À l’occasion de la Journée mondiale de l’ingénierie célébrée ce 4 mars, l’Association des Ingénieurs pour le Développement Rural Durable (AIDERUD) est montée au créneau. Lors d’un point de presse, son président a rappelé que l’expertise technique demeure le levier incontournable de la transformation des zones rurales.
« Sans l’ingénierie, il est difficile d’imaginer un développement durable ». Le constat de Rakseunbe Pagoui Abraham, président de l’AIDERUD, est sans appel. Alors que la communauté internationale se réunit à Jakarta autour du thème de « l’ingénierie intelligente », l’organisation tchadienne a choisi de porter le débat sur le terrain national, là où les besoins sont les plus criants.
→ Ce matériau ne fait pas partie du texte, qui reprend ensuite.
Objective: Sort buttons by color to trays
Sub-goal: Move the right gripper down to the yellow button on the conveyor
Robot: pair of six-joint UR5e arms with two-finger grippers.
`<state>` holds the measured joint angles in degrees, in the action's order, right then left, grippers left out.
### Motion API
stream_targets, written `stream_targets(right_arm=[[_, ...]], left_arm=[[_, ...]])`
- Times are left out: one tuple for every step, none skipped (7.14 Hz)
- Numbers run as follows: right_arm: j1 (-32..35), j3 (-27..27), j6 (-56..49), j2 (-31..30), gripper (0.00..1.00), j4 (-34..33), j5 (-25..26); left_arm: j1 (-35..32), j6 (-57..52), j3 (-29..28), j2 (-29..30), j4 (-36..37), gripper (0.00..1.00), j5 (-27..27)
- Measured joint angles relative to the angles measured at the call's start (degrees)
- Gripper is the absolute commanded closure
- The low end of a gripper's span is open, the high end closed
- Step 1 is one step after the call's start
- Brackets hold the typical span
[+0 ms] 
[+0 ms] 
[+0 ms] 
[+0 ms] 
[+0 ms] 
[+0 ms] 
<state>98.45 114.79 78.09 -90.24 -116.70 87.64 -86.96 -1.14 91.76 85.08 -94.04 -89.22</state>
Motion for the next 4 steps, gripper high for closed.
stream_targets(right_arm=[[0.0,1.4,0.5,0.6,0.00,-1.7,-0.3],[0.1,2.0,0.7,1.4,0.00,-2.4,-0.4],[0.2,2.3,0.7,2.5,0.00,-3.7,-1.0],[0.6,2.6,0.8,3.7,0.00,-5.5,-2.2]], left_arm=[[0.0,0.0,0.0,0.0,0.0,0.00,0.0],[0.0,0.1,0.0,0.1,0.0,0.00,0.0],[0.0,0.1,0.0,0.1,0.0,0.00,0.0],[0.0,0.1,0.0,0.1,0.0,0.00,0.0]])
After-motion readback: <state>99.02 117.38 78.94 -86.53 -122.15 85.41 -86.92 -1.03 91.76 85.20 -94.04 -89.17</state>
Pour l’AIDERUD, l’enjeu est de sortir la profession de l’ombre. Loin d’être une discipline abstraite, l’ingénierie se traduit concrètement par l’optimisation de la production agricole, la maîtrise de l’eau et le déploiement des énergies renouvelables. Autant de solutions techniques qui conditionnent directement l’atteinte des Objectifs de Développement Durable (ODD).
Susciter des vocations et briser les stéréotypes
Cette prise de parole s’inscrit dans une campagne de sensibilisation nationale prévue du 1er au 15 mars. L’objectif est d’orienter la jeunesse vers les filières scientifiques pour assurer la relève technique du pays et, de promouvoir la mixité, en encourageant les jeunes femmes à investir des métiers techniques encore trop souvent perçus comme masculins.
En conclusion de son intervention, Rakseunbe Pagoui Abraham a lancé un appel direct aux autorités de la province du Moyen-Chari. L’AIDERUD réaffirme la pleine mobilisation des ingénieurs locaux pour accompagner les projets structurants, qu’il s’agisse de résilience climatique ou de modernisation environnementale. Une main tendue pour transformer le potentiel technique en progrès social concret.